▶ ACTIVITY: Copy out exactly the lines below that run from the one holding "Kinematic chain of" to the one holding "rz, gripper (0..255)", keeping both of those lines and no others.

▶ GIVEN INFORMATION:
- - - - - - -
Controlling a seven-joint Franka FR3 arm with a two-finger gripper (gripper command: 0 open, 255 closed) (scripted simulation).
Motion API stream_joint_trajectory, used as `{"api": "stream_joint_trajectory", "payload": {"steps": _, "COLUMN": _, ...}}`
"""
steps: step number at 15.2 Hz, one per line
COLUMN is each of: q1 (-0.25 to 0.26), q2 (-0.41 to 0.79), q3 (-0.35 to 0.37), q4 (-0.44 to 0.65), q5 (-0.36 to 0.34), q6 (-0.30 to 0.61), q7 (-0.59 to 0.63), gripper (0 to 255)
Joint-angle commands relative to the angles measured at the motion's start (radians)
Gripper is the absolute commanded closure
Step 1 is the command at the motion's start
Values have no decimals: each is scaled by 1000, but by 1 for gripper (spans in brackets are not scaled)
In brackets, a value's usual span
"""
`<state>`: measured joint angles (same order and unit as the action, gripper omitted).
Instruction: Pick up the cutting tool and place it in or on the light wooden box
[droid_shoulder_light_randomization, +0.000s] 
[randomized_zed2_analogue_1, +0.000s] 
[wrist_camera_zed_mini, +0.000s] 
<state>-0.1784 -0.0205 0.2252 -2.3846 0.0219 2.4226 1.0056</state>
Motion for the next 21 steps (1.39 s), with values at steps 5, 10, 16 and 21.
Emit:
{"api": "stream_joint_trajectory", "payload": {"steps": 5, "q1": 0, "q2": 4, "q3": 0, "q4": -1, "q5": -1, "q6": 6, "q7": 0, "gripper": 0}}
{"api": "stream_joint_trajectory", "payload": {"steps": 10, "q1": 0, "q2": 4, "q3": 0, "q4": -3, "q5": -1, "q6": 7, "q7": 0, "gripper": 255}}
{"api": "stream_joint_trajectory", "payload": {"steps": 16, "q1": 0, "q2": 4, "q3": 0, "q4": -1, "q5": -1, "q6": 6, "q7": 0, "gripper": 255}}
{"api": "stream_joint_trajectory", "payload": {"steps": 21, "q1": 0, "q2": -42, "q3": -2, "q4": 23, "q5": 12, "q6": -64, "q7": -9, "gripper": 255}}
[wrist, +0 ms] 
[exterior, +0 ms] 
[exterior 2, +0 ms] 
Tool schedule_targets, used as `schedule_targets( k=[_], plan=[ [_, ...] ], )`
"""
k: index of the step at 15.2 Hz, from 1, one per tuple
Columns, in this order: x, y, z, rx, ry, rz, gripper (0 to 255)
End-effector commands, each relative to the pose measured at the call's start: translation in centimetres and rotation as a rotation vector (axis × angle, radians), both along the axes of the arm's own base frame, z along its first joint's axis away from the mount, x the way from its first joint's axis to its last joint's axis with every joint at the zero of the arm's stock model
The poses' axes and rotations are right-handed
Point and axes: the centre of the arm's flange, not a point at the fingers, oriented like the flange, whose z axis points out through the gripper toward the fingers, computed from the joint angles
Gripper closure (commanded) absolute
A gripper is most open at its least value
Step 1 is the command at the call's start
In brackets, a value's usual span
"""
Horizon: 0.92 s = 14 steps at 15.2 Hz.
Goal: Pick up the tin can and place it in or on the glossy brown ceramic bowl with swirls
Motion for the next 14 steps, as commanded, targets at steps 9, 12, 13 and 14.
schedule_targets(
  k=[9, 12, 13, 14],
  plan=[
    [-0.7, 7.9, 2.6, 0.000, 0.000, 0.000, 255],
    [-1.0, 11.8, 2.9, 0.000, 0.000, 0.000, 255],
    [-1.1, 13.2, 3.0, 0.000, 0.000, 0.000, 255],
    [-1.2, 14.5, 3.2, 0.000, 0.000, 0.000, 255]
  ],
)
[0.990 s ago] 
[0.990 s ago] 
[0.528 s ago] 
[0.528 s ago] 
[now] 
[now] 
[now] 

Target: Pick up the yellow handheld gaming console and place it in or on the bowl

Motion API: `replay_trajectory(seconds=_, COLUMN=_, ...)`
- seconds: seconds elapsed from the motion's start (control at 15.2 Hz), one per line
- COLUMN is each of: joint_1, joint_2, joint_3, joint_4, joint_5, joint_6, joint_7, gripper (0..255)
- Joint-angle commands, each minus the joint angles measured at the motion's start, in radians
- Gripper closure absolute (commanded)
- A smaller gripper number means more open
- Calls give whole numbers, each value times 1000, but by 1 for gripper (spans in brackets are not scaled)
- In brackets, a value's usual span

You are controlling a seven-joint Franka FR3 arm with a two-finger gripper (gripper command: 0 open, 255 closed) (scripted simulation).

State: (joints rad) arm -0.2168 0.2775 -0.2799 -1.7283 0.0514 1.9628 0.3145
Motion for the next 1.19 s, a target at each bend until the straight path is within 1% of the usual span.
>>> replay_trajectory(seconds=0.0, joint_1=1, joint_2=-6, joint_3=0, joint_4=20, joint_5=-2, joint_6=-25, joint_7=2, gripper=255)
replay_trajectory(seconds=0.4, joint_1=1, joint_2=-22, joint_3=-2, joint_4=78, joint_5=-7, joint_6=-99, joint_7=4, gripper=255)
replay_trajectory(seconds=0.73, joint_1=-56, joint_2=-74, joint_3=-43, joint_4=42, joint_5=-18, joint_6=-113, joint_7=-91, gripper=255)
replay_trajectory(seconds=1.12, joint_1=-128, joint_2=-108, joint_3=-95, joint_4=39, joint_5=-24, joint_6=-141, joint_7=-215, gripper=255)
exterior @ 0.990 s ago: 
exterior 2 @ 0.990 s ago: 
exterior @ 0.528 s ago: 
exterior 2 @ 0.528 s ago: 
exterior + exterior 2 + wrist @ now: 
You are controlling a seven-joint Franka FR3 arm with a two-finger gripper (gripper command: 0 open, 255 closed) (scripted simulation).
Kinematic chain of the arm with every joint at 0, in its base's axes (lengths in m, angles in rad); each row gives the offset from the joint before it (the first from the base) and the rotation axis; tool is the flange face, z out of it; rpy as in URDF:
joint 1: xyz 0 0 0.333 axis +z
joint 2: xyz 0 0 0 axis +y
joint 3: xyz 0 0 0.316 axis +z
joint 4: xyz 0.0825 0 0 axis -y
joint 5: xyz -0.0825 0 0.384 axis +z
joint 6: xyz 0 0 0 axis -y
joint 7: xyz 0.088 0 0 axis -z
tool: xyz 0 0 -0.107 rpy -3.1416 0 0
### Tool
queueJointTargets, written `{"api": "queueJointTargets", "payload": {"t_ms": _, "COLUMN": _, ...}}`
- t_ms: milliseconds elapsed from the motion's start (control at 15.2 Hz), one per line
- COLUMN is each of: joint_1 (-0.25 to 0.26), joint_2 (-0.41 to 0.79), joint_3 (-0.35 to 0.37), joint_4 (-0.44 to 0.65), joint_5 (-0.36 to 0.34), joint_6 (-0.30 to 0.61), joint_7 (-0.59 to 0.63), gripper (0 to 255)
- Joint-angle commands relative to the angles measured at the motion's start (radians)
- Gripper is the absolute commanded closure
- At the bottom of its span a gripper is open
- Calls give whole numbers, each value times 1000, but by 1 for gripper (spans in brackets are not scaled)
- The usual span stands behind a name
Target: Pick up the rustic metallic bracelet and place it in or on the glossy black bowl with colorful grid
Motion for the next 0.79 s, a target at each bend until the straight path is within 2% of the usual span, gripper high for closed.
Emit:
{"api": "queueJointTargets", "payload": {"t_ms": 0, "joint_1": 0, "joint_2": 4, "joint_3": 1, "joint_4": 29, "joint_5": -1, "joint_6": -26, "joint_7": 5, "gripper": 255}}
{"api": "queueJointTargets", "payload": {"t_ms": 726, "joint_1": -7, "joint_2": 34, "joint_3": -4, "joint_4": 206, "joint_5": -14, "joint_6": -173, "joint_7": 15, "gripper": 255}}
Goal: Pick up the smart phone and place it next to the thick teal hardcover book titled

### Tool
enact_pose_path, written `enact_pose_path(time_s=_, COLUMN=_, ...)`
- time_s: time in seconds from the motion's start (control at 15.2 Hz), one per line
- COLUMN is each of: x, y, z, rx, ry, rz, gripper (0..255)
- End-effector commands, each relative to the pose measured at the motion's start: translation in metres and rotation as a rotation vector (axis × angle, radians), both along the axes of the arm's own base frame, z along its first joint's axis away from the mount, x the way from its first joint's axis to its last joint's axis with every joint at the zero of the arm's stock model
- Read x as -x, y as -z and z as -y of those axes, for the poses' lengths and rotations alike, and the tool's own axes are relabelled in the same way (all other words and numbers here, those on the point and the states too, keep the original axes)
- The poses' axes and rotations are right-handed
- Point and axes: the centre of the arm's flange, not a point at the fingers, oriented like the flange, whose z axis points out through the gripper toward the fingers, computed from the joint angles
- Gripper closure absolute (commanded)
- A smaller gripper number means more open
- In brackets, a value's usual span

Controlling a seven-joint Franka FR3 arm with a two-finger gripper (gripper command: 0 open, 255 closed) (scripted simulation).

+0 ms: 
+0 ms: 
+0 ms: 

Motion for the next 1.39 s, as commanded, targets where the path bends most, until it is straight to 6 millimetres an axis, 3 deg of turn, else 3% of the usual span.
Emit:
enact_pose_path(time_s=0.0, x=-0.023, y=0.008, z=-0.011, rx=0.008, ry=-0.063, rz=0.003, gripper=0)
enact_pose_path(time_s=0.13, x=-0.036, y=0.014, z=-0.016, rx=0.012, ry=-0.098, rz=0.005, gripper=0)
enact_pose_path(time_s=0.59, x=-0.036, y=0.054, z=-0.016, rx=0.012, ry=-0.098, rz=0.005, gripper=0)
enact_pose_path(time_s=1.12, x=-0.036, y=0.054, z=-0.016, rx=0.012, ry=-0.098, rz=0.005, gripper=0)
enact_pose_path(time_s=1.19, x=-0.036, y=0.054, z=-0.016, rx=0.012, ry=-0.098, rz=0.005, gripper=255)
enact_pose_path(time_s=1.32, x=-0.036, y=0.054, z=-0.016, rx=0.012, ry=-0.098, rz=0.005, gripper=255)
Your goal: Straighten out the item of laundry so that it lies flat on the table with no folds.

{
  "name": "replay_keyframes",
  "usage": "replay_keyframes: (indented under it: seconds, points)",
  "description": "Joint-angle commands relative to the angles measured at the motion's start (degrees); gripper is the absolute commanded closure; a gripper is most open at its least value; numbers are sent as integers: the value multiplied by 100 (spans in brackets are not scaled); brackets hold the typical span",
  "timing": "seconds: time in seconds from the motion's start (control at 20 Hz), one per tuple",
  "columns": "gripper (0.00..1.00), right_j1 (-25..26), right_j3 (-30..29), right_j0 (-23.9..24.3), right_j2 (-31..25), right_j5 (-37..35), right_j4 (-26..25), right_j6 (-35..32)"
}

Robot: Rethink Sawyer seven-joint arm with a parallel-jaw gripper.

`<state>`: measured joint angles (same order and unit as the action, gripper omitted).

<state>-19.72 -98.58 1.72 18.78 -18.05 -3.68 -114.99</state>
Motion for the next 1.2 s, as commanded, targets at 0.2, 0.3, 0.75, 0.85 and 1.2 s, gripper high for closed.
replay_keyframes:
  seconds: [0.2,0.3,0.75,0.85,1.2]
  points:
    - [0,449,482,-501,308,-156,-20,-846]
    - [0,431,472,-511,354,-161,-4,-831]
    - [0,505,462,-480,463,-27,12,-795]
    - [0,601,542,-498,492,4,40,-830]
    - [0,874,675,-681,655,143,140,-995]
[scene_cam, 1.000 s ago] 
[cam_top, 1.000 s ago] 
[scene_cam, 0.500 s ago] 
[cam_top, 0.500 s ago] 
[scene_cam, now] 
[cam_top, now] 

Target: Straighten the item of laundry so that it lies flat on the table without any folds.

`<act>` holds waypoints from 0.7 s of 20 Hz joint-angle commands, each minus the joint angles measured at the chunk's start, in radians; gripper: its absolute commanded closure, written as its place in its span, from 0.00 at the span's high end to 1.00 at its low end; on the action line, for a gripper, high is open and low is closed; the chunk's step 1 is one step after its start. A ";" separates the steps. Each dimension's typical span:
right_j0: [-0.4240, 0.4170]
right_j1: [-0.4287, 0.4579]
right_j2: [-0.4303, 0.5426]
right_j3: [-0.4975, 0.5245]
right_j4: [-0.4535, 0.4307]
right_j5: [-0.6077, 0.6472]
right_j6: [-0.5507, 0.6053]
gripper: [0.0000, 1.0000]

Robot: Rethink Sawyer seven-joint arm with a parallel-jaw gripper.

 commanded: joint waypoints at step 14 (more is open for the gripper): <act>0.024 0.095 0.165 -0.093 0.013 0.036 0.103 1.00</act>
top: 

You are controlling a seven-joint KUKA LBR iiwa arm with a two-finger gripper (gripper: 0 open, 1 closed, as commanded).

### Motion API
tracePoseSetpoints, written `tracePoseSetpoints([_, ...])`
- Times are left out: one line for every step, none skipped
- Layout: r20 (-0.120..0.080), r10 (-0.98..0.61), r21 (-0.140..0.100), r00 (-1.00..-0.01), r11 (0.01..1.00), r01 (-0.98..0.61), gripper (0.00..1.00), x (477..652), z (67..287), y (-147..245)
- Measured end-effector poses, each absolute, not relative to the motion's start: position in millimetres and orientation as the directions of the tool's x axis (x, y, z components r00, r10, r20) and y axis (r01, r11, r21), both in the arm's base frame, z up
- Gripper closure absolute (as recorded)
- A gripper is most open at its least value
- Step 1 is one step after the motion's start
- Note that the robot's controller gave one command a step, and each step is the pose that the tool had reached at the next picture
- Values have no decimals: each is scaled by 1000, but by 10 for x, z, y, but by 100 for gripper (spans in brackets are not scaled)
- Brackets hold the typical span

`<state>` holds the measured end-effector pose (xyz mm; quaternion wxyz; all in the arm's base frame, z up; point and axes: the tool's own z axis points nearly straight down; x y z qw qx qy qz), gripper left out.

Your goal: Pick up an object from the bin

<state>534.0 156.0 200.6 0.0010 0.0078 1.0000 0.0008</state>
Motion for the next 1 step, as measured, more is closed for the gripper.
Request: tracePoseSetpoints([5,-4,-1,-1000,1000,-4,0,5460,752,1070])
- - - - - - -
▶ EXERCISE RESPONSE:
Kinematic chain of the arm with every joint at 0, in its base's axes (lengths in m, angles in rad); each row gives the offset from the joint before it (the first from the base) and the rotation axis; tool is the flange face, z out of it; rpy as in URDF:
joint 1: xyz 0 0 0.333 axis +z
joint 2: xyz 0 0 0 axis +y
joint 3: xyz 0 0 0.316 axis +z
joint 4: xyz 0.0825 0 0 axis -y
joint 5: xyz -0.0825 0 0.384 axis +z
joint 6: xyz 0 0 0 axis -y
joint 7: xyz 0.088 0 0 axis -z
tool: xyz 0 0 -0.107 rpy -3.1416 0 0
### Tool
queueJointTargets, written `{"api": "queueJointTargets", "payload": {"t_ms": _, "COLUMN": _, ...}}`
- t_ms: milliseconds elapsed from the motion's start (control at 15.2 Hz), one per line
- COLUMN is each of: joint_1 (-0.25 to 0.26), joint_2 (-0.41 to 0.79), joint_3 (-0.35 to 0.37), joint_4 (-0.44 to 0.65), joint_5 (-0.36 to 0.34), joint_6 (-0.30 to 0.61), joint_7 (-0.59 to 0.63), gripper (0 to 255)
- Joint-angle commands relative to the angles measured at the motion's start (radians)
- Gripper is the absolute commanded closure
- At the bottom of its span a gripper is open
- Calls give whole numbers, each value times 1000, but by 1 for gripper (spans in brackets are not scaled)
- The usual span stands behind a name
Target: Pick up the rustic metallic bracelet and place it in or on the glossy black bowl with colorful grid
Motion for the next 0.79 s, a target at each bend until the straight path is within 2% of the usual span, gripper high for closed.
Emit:
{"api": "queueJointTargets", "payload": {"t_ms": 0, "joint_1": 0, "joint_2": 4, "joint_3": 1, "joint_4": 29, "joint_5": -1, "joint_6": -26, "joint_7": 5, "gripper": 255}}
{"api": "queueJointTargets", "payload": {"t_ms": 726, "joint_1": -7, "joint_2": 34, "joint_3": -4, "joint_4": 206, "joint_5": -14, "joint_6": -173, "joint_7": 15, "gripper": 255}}
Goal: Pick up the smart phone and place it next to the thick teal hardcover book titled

### Tool
enact_pose_path, written `enact_pose_path(time_s=_, COLUMN=_, ...)`
- time_s: time in seconds from the motion's start (control at 15.2 Hz), one per line
- COLUMN is each of: x, y, z, rx, ry, rz, gripper (0..255)

Nothing else is required to complete the exercise.